TASK ITEM: Copy out each line of the data that holds the string "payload".

DATA SECTION:
▼

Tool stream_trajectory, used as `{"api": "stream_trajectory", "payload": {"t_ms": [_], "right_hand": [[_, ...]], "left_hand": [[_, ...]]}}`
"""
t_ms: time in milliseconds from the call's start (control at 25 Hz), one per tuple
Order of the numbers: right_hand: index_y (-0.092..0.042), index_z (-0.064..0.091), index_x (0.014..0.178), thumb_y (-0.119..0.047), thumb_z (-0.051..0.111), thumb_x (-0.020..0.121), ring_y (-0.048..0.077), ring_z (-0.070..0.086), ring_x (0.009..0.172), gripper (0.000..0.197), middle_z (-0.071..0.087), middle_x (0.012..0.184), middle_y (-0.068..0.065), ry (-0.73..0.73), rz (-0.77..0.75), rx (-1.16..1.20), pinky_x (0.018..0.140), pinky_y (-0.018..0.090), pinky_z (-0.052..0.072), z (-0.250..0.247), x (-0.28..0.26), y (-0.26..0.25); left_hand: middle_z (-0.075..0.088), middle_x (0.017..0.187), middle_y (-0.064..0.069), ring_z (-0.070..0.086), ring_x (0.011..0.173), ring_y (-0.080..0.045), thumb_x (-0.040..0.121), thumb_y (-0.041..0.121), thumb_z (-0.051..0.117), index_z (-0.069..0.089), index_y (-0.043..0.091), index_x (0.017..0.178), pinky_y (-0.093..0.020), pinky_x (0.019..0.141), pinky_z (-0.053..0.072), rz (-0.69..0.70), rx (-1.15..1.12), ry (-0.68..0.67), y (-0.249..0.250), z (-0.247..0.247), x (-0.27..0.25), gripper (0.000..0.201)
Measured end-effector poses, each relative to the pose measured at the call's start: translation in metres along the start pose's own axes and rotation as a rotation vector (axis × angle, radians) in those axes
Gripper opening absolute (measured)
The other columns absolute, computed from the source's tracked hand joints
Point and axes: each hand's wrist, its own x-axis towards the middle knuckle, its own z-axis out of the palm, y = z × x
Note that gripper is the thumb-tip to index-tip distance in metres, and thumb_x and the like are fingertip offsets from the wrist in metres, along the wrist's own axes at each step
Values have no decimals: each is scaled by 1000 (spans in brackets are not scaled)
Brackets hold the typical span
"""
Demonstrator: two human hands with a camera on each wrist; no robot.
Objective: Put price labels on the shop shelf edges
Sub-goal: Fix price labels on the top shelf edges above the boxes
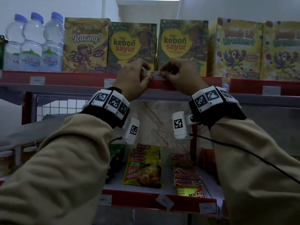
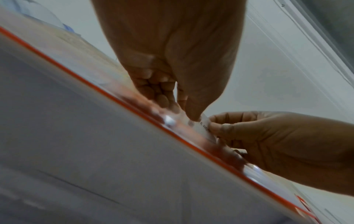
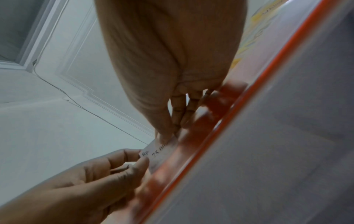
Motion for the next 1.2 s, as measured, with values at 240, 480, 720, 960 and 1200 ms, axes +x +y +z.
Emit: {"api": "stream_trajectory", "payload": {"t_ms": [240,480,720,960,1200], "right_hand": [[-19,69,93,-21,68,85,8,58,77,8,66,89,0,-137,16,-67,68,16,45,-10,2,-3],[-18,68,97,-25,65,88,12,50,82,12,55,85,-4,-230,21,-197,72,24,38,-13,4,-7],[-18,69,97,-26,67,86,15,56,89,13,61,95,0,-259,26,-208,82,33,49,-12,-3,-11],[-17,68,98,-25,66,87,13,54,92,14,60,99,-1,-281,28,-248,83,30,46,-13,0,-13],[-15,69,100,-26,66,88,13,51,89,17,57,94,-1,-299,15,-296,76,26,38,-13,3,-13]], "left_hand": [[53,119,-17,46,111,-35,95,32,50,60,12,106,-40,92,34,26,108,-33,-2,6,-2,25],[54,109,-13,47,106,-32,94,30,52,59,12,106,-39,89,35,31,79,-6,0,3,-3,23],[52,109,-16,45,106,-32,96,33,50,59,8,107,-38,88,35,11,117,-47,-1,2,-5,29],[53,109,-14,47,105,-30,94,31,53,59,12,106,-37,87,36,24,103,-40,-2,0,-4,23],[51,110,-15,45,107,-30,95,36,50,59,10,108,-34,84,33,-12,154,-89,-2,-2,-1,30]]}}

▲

RESPONSE:
Tool stream_trajectory, used as `{"api": "stream_trajectory", "payload": {"t_ms": [_], "right_hand": [[_, ...]], "left_hand": [[_, ...]]}}`
Emit: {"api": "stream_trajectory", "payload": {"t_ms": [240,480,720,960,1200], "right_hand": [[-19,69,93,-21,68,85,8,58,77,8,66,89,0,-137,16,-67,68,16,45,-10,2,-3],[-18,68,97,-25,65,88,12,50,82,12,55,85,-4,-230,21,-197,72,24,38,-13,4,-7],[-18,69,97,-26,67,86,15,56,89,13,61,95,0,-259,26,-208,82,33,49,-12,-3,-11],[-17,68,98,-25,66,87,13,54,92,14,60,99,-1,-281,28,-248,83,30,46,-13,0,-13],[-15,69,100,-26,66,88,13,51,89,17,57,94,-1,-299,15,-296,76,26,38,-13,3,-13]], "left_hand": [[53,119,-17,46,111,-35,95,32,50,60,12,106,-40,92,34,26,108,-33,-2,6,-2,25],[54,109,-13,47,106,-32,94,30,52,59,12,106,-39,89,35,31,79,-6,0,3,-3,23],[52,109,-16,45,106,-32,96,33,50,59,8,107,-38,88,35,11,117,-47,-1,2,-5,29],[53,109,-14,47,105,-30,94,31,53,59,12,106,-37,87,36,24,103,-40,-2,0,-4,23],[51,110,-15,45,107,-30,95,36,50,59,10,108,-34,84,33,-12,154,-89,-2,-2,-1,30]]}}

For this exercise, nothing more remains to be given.